→ Assigned task: Work out how many lines of this material hold the word "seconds". Write only that number.

→ Data provided:
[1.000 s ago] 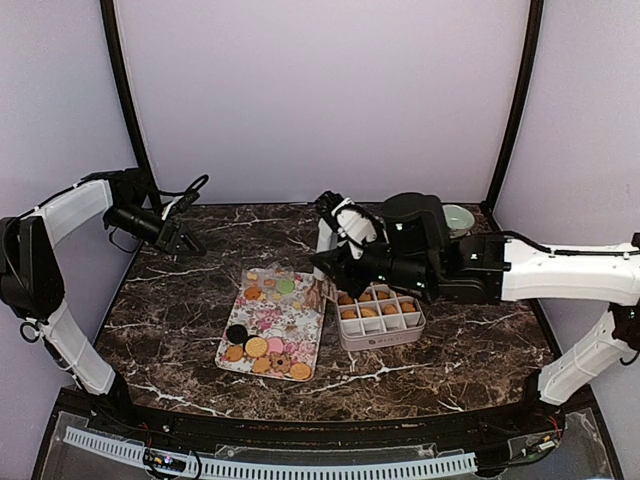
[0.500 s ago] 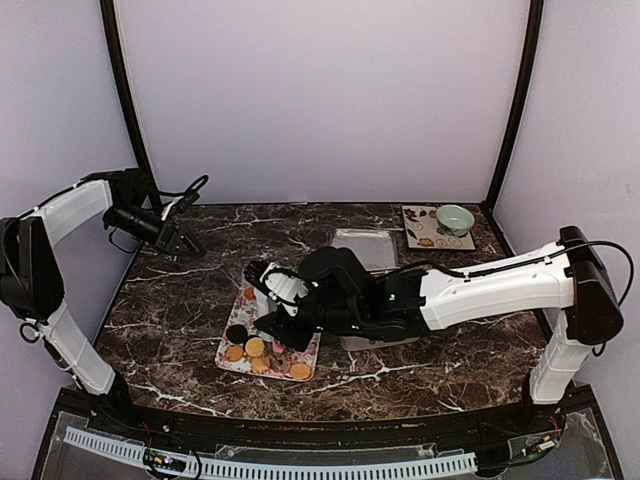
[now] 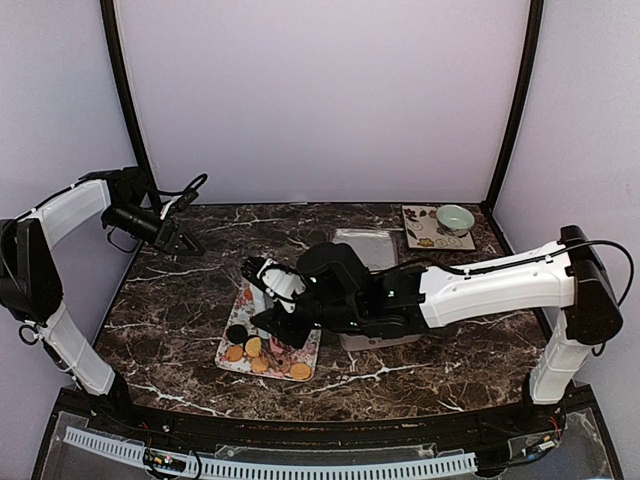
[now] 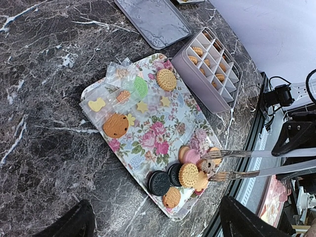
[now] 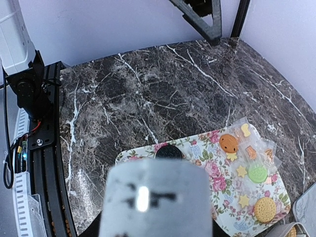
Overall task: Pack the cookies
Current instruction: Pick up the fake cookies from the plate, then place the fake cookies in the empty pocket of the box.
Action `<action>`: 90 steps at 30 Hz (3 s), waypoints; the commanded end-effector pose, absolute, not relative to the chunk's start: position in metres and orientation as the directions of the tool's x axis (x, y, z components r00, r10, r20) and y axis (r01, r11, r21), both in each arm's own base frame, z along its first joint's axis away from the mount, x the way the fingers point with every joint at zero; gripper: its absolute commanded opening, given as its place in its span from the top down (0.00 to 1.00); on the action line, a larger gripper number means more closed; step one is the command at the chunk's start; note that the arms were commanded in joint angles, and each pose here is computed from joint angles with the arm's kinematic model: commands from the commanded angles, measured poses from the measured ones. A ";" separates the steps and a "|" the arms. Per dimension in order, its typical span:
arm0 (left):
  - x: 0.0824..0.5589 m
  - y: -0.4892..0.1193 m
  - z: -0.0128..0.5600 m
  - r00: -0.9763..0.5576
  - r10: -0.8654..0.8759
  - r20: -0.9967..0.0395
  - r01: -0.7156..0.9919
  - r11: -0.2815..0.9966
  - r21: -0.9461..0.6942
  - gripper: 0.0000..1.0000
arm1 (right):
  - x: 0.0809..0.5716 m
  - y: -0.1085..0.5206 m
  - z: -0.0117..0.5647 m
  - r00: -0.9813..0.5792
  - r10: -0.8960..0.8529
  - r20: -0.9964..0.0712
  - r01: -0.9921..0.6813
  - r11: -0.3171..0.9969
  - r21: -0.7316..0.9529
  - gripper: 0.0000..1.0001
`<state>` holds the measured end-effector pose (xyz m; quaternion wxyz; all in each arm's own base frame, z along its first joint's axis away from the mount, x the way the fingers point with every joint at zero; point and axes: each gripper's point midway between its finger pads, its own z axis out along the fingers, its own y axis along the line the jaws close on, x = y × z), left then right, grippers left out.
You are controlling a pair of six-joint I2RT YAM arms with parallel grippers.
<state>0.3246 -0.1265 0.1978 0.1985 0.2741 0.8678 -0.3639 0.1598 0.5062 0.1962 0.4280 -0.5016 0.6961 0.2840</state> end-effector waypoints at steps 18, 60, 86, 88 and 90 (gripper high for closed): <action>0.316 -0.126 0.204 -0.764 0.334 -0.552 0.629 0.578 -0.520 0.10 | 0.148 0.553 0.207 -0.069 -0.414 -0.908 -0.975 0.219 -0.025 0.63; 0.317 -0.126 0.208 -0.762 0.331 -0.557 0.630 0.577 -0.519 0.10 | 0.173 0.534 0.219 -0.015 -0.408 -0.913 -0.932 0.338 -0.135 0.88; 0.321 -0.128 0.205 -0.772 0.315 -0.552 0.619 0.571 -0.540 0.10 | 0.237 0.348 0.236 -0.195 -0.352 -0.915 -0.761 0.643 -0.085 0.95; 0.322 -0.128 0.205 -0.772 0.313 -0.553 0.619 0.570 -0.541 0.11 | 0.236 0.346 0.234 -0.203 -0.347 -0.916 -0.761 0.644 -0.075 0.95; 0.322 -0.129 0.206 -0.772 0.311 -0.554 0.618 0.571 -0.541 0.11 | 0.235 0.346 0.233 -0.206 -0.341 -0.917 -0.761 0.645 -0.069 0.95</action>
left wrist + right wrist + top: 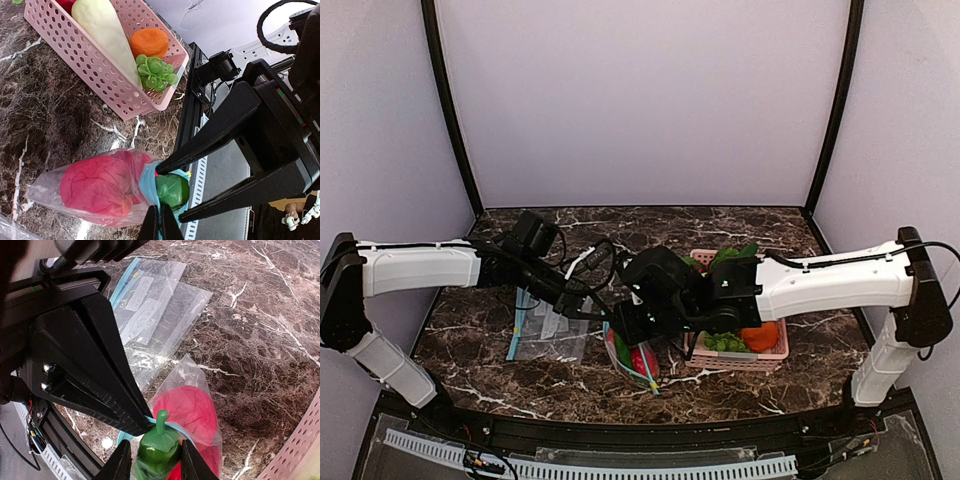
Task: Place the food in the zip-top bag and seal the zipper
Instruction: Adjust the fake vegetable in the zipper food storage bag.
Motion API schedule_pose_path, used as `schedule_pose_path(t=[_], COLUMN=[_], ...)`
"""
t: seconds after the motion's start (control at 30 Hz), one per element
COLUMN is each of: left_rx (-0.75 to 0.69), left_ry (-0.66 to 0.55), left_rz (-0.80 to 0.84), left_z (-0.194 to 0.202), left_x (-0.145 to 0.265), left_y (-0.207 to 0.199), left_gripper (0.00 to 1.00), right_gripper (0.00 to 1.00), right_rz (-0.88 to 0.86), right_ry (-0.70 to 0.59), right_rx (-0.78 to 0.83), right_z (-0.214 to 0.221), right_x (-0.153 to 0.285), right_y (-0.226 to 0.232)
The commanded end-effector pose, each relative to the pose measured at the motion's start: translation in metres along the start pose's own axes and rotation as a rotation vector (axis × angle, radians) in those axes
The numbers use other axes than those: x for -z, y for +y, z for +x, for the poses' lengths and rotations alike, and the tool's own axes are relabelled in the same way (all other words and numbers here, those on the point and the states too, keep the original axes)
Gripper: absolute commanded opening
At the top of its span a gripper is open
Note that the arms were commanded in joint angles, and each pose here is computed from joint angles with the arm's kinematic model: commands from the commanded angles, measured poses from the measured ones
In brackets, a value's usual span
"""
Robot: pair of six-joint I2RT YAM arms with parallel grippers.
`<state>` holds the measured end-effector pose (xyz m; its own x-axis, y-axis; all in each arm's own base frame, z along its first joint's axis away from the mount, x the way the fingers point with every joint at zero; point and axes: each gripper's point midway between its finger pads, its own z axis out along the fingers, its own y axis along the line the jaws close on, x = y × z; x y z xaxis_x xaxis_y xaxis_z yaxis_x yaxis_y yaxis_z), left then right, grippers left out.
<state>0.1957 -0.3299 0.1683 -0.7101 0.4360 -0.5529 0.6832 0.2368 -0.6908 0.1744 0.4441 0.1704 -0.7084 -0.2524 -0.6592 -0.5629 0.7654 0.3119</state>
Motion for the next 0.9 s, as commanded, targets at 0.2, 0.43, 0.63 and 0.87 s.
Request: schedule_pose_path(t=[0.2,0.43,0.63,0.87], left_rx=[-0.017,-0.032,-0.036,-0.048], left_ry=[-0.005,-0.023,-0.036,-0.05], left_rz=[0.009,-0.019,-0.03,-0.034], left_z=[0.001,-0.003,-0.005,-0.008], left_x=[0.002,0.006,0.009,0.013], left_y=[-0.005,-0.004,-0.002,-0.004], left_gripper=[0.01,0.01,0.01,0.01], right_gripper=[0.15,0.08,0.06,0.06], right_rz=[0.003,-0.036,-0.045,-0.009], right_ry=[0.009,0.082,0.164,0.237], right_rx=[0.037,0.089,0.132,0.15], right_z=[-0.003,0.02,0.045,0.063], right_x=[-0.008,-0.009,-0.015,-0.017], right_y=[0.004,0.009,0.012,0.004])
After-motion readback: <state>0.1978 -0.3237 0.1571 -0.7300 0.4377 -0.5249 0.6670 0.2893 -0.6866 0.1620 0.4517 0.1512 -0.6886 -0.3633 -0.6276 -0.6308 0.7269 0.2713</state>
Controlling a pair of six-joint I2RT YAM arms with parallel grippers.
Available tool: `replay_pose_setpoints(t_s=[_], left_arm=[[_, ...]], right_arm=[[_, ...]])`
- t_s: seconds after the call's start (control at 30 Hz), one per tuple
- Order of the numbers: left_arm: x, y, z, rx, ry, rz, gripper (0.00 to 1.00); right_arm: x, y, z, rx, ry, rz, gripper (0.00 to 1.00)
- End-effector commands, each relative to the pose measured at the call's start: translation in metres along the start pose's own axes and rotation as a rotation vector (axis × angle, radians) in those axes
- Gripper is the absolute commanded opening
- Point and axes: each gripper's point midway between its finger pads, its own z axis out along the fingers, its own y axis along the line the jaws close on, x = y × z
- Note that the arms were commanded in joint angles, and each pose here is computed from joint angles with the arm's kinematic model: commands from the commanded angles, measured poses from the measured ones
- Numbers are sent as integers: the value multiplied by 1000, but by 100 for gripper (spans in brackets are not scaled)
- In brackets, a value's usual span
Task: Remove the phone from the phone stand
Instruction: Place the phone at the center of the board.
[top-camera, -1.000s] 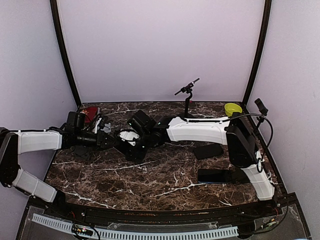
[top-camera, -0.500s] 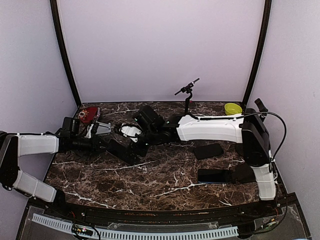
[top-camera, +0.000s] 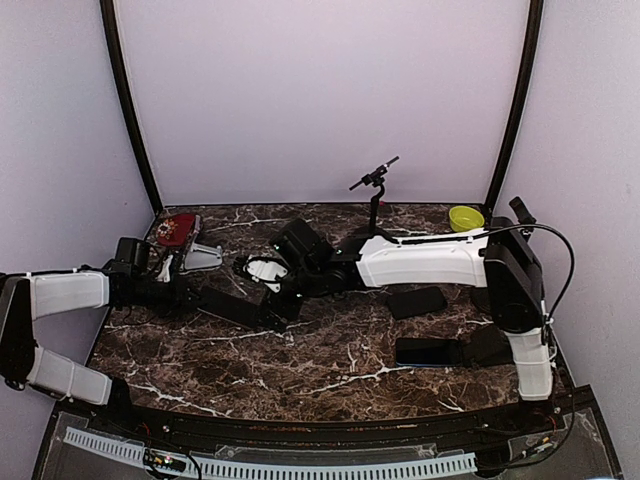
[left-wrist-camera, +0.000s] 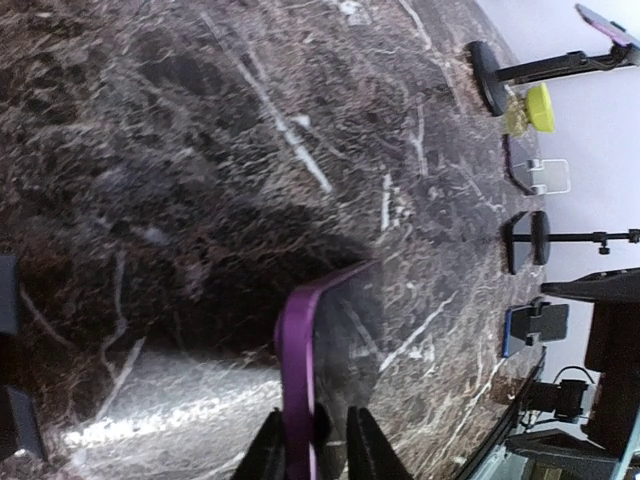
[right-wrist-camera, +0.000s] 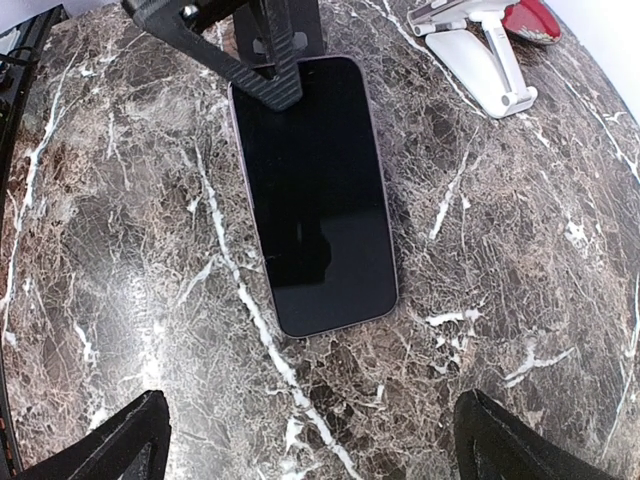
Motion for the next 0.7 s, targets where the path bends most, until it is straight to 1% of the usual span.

→ Task response: 2